Watching the game with several friends one year, all but one of which were Florida fans, the Gators took a 27 to 14 lead to the halftime locker room over Georgia. My Georgia Bulldogs’ friend had to leave after much teasing and, as he did, he said “Remember gentlemen, they play two halves.” The Bulldogs came roaring back to win 41 to 27, with the Gators not scoring in the second half.

I remember this often, as I see business people and politicians celebrate victories at halftime. I recall two incidents one that happened this week and one in the former president’s first year. This week, President Biden celebrated on the front driveway with a bipartisan group of Senators the agreement on an infrastructure bill that is sorely needed for our country. By the next day, the agreement may be waylaid as the president spoke again pairing the bill with another one he wanted passed during reconciliation. Not smart. Now, the bill may not get passed as he made the other party look bad.

In 2017, former president Trump had House Republicans to the White House to celebrate a repeal and replace bill of the Affordable Care Act. The bill was poorly conceived, debated, and rushed, but there they were spiking the ball saying look what we did.

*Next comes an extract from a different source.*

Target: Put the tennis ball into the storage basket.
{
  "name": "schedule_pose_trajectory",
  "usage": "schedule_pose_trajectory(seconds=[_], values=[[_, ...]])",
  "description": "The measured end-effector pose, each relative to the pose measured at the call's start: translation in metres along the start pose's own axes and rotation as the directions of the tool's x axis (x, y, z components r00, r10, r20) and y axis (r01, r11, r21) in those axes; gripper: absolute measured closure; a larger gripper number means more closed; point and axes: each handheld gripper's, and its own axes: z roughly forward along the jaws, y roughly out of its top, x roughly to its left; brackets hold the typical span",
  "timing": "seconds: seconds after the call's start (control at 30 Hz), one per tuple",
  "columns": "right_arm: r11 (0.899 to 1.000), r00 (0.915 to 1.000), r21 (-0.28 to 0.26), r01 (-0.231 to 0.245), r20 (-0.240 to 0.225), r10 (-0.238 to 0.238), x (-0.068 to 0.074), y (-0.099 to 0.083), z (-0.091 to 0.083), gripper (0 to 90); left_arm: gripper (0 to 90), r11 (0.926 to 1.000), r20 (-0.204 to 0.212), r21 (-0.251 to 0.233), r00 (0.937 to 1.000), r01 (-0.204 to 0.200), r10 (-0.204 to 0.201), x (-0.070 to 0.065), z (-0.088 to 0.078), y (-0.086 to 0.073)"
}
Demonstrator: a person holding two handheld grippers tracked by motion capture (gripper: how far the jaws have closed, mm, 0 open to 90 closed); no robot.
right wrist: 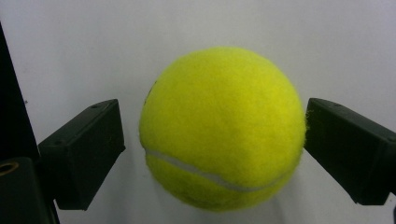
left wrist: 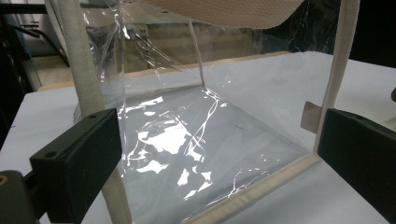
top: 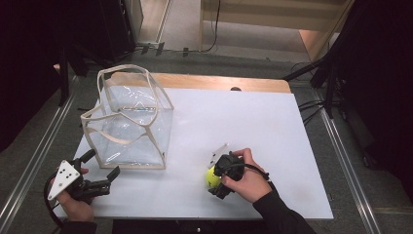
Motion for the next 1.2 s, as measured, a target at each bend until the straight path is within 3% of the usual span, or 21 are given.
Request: schedule_pose_trajectory(seconds=[0.1, 0.23, 0.73, 1.0, 1.2], values=[[1.000, 0.9999, 0.005, 0.014, 0.000, -0.014, -0.0009, 0.0011, 0.0007, 4.4, 0.0, 1.0000, 0.000, -0.003, 1.0000, 0.001, -0.001, -0.0001, 0.0005, -0.0001], [1.000, 0.9999, 0.018, -0.011, 0.000, 0.011, -0.0003, 0.0017, 0.0020, 5.6, 0.0, 1.0000, 0.000, -0.001, 1.0000, 0.001, -0.001, 0.0000, 0.0002, 0.0000], [0.999, 0.9998, 0.040, -0.018, 0.007, 0.018, -0.0023, 0.0017, 0.0057, 13.0, 0.0, 1.0000, 0.004, -0.005, 1.0000, 0.002, -0.002, 0.0000, 0.0005, -0.0001], [0.999, 0.9998, 0.045, -0.018, -0.004, 0.018, -0.0028, 0.0022, 0.0056, 22.4, 0.0, 1.0000, 0.005, -0.007, 1.0000, 0.001, -0.001, 0.0001, 0.0004, -0.0002], [0.999, 1.0000, 0.051, 0.002, -0.001, -0.001, -0.0041, 0.0035, 0.0040, 22.8, 0.0, 1.0000, 0.005, -0.006, 1.0000, 0.002, -0.002, 0.0002, 0.0003, -0.0001]])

Later that summer, the Senate failed to pass the bill, with Senator John McCain joining a few other Republican Senators to defeat it. McCain noted he was offended how the bill did not follow due process and, as a result, would hurt many millions of Americans.

In this 24×7 news cycle, too many things get reported before they are fully baked. The stories give the impression this is a done deal. The stories are too often portrayed in a zero-sum manner with one side winning, the other side is losing. My business career relied on interpreting laws, regulations and rulings. It is funny, but the press did not refer to the Reagan White House or the Clinton White House when discussing these matters, referring instead to the IRS, Department of Labor, SEC, House, Senate, reconciliation of differing language in the House and Senate bills, etc. It was not reported as a contest.

So, a strong message to legislators and reporters. Do not celebrate at halftime – the game “ain’t over until it’s over” as the famous New York Yankee Yogi Berra used to say. And, reporters and pseudo news people, focus on the what, how, why, and when and less on the who. I have long grown weary of news reporting on who wins or loses in legislation. As noted earlier, it is not a contest. The idea is for the constituents to win.

Note: For sports fans, I want you to Google “Frank Reich and comebacks,” who as a quarterback led two of the greatest comebacks in collegiate and pro football history. In both games, one for his University of Maryland the other the Buffalo Bills, the eventual winning teams were well behind and written off by the announcers. And, if more recent history is for your liking, think Tom Brady and his New England Patriots roaring from behind in the Super Bowl to beat the Atlanta Falcons.